Locate the word "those" in the data below, then copy every line that holds it.

Data for this task below:

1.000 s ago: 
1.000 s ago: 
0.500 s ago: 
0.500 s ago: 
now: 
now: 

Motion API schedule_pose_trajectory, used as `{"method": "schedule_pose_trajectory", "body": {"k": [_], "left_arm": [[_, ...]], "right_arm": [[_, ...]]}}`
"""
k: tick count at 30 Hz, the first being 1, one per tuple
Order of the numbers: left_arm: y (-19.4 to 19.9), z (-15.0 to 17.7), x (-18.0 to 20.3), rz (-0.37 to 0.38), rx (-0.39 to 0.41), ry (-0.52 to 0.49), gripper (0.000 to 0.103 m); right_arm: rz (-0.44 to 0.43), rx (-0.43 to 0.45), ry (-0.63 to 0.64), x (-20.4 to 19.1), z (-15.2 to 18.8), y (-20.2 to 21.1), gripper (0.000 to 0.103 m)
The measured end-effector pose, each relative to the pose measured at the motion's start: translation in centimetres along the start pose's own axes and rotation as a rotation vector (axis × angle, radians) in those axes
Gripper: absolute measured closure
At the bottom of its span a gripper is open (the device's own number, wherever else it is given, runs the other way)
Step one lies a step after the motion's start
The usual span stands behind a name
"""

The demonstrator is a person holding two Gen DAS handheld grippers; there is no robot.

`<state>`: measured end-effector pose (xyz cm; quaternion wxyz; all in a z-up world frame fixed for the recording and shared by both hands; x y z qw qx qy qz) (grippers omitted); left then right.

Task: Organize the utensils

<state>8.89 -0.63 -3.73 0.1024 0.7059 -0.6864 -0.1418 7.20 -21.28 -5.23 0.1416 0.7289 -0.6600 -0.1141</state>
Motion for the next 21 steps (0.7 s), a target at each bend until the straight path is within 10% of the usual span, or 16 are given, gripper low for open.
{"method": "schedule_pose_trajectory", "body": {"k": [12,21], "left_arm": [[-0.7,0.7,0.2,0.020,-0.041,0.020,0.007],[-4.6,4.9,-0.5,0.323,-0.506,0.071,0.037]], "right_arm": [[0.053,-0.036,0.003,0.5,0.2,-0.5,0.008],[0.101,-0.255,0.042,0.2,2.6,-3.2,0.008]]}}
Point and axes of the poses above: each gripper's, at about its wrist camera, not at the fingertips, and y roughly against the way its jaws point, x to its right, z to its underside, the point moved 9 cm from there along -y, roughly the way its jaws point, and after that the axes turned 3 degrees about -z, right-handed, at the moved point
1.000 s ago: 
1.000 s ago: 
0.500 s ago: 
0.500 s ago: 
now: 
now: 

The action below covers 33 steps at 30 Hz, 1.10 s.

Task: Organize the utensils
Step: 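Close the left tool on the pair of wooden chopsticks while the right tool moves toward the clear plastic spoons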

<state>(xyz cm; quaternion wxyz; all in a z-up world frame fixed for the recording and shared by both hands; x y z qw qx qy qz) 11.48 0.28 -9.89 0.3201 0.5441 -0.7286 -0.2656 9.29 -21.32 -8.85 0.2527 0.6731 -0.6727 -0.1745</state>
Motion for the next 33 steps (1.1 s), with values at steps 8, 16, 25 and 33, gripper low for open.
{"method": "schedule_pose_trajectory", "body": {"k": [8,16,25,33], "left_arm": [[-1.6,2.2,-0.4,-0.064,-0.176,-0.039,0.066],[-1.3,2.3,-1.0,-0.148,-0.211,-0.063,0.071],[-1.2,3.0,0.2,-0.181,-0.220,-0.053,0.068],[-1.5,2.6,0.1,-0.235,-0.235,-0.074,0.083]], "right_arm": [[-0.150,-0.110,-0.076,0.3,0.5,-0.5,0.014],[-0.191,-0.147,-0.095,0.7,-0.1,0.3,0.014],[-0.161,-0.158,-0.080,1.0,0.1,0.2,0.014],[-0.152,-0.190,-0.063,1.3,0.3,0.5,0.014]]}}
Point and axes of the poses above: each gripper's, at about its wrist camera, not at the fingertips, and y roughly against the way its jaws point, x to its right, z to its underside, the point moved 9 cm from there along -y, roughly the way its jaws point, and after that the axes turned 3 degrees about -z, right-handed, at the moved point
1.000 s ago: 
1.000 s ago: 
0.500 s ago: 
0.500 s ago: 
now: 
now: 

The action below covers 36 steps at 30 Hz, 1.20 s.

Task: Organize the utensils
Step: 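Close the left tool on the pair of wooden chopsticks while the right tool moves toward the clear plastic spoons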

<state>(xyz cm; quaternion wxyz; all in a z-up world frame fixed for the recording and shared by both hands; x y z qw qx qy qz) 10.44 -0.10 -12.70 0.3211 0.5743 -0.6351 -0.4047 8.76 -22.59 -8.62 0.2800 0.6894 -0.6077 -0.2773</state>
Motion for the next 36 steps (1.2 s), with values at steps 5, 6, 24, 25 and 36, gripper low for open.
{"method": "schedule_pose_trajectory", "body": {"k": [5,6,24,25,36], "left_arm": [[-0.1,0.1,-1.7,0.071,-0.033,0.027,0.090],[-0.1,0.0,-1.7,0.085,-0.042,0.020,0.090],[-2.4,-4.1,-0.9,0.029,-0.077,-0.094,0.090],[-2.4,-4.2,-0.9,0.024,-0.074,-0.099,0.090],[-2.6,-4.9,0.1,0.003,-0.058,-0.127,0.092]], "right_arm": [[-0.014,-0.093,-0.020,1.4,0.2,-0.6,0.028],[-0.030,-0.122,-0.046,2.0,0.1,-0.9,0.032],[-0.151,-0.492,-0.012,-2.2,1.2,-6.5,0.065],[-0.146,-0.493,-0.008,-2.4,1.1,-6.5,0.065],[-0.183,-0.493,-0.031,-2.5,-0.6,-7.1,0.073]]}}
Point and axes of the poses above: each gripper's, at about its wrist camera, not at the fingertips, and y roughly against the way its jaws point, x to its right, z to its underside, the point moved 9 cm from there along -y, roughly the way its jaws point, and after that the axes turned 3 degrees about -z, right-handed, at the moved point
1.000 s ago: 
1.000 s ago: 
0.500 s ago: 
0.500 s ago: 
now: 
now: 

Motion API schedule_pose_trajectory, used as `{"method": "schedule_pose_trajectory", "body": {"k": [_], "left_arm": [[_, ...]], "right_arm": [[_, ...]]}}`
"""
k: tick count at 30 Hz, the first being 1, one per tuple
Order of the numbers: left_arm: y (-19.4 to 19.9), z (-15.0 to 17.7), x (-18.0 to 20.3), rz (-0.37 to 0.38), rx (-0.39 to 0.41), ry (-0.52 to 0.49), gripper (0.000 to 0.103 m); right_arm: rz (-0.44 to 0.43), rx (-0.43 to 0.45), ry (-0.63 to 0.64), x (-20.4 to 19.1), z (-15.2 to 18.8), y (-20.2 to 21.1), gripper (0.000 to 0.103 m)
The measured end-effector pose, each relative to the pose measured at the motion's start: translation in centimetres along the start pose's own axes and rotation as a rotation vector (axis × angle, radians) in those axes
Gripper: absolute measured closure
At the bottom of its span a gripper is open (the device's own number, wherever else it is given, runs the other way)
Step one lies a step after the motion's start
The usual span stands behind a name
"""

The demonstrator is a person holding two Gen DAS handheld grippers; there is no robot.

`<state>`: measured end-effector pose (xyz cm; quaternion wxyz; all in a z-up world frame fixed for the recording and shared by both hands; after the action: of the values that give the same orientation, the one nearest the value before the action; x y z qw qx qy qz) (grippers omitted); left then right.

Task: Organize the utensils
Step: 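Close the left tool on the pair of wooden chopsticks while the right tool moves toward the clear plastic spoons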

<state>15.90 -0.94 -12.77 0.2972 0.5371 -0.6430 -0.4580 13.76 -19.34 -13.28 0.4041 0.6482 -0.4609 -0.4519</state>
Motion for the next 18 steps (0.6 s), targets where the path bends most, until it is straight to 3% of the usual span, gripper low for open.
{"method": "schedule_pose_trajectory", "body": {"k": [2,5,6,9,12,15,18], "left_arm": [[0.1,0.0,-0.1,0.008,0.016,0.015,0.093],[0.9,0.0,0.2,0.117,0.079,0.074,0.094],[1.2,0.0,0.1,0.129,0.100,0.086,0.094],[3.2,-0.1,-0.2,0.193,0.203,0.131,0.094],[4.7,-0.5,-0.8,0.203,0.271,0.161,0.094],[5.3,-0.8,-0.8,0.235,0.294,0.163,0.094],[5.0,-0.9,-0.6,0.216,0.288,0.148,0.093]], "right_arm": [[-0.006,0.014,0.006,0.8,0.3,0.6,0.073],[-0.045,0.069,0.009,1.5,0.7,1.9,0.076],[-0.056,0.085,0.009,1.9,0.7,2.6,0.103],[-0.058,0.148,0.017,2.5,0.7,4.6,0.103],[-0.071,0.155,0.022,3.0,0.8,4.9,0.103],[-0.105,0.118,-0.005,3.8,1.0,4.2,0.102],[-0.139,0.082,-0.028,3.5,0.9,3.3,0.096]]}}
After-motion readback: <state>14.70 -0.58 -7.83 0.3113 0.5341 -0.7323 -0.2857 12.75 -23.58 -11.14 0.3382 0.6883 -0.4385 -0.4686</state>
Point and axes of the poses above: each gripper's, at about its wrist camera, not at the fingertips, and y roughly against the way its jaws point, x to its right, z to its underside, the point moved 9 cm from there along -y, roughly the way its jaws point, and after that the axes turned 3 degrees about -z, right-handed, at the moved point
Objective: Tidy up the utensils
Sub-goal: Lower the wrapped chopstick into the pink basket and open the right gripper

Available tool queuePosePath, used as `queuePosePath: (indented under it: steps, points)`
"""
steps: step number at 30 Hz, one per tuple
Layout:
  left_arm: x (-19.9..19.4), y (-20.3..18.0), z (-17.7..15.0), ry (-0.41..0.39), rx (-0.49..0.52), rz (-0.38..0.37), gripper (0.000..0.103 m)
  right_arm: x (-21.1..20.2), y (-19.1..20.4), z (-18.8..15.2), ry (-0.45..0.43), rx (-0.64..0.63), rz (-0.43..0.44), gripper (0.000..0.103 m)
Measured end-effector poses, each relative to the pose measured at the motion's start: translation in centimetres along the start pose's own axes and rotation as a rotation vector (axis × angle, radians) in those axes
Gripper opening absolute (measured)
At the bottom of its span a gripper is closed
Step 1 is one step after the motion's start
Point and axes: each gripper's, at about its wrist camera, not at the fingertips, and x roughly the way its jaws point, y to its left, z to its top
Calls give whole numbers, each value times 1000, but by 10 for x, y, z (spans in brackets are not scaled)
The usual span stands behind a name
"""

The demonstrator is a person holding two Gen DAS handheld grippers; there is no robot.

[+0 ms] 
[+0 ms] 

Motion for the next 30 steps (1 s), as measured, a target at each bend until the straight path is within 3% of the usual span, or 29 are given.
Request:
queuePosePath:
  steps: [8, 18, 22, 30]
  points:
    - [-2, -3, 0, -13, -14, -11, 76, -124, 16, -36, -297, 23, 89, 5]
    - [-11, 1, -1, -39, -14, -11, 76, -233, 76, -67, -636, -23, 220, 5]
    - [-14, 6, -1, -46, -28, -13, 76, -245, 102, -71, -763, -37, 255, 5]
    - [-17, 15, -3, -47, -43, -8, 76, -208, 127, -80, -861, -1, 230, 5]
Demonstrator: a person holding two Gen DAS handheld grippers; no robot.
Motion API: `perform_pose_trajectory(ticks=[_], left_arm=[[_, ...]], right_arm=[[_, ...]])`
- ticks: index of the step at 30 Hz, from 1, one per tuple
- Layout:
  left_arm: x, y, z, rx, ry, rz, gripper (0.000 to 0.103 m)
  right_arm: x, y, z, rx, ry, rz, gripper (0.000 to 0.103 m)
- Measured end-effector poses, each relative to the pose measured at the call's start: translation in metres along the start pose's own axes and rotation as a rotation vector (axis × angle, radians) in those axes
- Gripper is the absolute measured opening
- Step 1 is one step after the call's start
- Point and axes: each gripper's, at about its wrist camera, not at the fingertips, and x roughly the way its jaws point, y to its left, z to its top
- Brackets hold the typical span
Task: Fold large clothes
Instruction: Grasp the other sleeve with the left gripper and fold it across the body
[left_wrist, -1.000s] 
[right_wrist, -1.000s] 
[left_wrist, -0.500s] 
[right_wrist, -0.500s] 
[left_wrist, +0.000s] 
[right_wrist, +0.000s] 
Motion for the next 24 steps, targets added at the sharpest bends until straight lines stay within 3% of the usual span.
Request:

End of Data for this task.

#### [Output]
The measured end-effector pose, each relative to the pose measured at the motion's start: translation in centimetres along the start pose's own axes and rotation as a rotation vector (axis × angle, radians) in those axes
The measured end-effector pose, each relative to the pose measured at the motion's start: translation in centimetres along the start pose's own axes and rotation as a rotation vector (axis × angle, radians) in those axes
Measured end-effector poses, each relative to the pose measured at the motion's start: translation in centimetres along the start pose's own axes and rotation as a rotation vector (axis × angle, radians) in those axes
- Measured end-effector poses, each relative to the pose measured at the call's start: translation in metres along the start pose's own axes and rotation as a rotation vector (axis × angle, radians) in those axes

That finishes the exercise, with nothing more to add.